▶ _The task_
Write out the entire listing exactly, so that each line matches the original.

▶ _Input data_

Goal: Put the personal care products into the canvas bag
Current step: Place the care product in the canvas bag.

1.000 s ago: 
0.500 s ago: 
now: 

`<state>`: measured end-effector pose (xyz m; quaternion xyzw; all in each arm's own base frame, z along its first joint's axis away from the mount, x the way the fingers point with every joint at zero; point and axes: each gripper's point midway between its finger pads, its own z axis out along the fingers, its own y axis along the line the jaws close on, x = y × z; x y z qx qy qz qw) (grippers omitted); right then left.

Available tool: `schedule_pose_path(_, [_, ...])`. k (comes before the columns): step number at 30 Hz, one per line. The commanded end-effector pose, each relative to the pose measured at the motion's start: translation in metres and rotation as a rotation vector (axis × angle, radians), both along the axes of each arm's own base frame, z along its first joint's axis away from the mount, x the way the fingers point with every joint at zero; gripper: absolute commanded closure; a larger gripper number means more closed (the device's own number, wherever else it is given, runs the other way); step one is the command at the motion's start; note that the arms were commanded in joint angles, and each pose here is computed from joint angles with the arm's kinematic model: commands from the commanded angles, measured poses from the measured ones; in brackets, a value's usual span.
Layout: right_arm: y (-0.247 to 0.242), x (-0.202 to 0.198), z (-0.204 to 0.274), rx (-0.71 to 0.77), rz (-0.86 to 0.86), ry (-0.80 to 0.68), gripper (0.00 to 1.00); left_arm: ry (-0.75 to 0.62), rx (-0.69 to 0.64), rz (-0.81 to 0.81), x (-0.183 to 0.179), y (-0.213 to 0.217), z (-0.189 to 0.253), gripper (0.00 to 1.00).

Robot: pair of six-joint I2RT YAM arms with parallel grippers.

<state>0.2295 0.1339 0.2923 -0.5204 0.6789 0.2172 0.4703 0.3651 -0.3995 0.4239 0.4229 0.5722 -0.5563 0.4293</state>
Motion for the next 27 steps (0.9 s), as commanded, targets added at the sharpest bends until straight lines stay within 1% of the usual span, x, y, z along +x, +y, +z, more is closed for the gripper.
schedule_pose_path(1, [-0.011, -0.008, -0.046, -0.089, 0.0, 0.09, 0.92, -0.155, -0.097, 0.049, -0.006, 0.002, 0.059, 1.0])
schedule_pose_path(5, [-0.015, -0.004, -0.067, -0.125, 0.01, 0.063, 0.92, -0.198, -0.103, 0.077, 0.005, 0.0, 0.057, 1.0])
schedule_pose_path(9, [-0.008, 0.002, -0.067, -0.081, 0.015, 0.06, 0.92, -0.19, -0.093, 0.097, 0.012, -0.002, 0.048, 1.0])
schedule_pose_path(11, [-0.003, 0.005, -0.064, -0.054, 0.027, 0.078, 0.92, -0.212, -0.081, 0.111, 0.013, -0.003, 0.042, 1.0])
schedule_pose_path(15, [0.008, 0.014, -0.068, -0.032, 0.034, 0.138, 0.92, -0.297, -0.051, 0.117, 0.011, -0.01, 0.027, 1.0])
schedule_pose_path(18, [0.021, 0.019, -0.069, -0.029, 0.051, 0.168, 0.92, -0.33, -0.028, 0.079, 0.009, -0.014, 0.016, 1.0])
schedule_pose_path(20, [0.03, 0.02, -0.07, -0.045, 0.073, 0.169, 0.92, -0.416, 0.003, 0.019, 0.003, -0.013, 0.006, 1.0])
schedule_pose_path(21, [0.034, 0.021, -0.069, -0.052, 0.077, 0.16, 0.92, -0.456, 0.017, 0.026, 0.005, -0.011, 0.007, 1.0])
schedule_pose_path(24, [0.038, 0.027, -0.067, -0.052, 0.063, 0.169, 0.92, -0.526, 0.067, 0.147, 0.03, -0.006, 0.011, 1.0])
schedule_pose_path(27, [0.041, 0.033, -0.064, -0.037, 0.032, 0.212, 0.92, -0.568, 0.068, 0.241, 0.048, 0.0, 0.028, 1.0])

▶ _Solution_
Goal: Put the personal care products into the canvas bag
Current step: Place the care product in the canvas bag.

1.000 s ago: 
0.500 s ago: 
now: 

`<state>`: measured end-effector pose (xyz m; quaternion xyzw; all in each arm's own base frame, z along its first joint's axis away from the mount, x the way the fingers point with every joint at zero; point and axes: each gripper's point midway between its finger pads, its own z axis out along the fingers, its own y axis along the line the jaws close on, x = y × z; x y z qx qy qz qw) (grippers omitted); right then left.

Available tool: `schedule_pose_path(_, [_, ...])`. k (comes before the columns): step number at 30 Hz, one per line. The commanded end-effector pose, each relative to the pose measured at the motion's start: translation in metres and rotation as a rotation vector (axis × angle, radians), both along the axes of each arm's own base frame, z along its first joint's axis away from the mount, x the way the fingers point with every joint at zero; gripper: absolute commanded closure; a larger gripper number means more closed (the device's own number, wherever else it is given, runs the other way); step one is the command at the motion's start; note that the arms were commanded in joint angles, and each pose here is computed from joint angles with the arm's kinematic model: commands from the commanded angles, measured poses from the measured ones; in brackets, a value's usual span.
Layout: right_arm: y (-0.247 to 0.242), x (-0.202 to 0.198), z (-0.204 to 0.274), rx (-0.71 to 0.77), rz (-0.86 to 0.86), ry (-0.80 to 0.68), gripper (0.00 to 1.00); left_arm: ry (-0.75 to 0.62), rx (-0.69 to 0.64), rz (-0.81 to 0.81), x (-0.183 to 0.179), y (-0.213 to 0.217), z (-0.189 to 0.253), gripper (0.00 to 1.00).

Robot: pair of six-joint I2RT YAM arms with parallel grippers.

<state>0.2295 0.1339 0.2923 -0.5204 0.6789 0.2172 0.4703 0.3651 -0.3995 0.4239 0.4229 0.5722 -0.5563 0.4293</state>
Motion for the next 27 steps (0.9 s), as commanded, targets added at the sharpest bends until straight lines stay within 1% of the usual span, x, y, z along +x, +y, +z, more is closed for the gripper.
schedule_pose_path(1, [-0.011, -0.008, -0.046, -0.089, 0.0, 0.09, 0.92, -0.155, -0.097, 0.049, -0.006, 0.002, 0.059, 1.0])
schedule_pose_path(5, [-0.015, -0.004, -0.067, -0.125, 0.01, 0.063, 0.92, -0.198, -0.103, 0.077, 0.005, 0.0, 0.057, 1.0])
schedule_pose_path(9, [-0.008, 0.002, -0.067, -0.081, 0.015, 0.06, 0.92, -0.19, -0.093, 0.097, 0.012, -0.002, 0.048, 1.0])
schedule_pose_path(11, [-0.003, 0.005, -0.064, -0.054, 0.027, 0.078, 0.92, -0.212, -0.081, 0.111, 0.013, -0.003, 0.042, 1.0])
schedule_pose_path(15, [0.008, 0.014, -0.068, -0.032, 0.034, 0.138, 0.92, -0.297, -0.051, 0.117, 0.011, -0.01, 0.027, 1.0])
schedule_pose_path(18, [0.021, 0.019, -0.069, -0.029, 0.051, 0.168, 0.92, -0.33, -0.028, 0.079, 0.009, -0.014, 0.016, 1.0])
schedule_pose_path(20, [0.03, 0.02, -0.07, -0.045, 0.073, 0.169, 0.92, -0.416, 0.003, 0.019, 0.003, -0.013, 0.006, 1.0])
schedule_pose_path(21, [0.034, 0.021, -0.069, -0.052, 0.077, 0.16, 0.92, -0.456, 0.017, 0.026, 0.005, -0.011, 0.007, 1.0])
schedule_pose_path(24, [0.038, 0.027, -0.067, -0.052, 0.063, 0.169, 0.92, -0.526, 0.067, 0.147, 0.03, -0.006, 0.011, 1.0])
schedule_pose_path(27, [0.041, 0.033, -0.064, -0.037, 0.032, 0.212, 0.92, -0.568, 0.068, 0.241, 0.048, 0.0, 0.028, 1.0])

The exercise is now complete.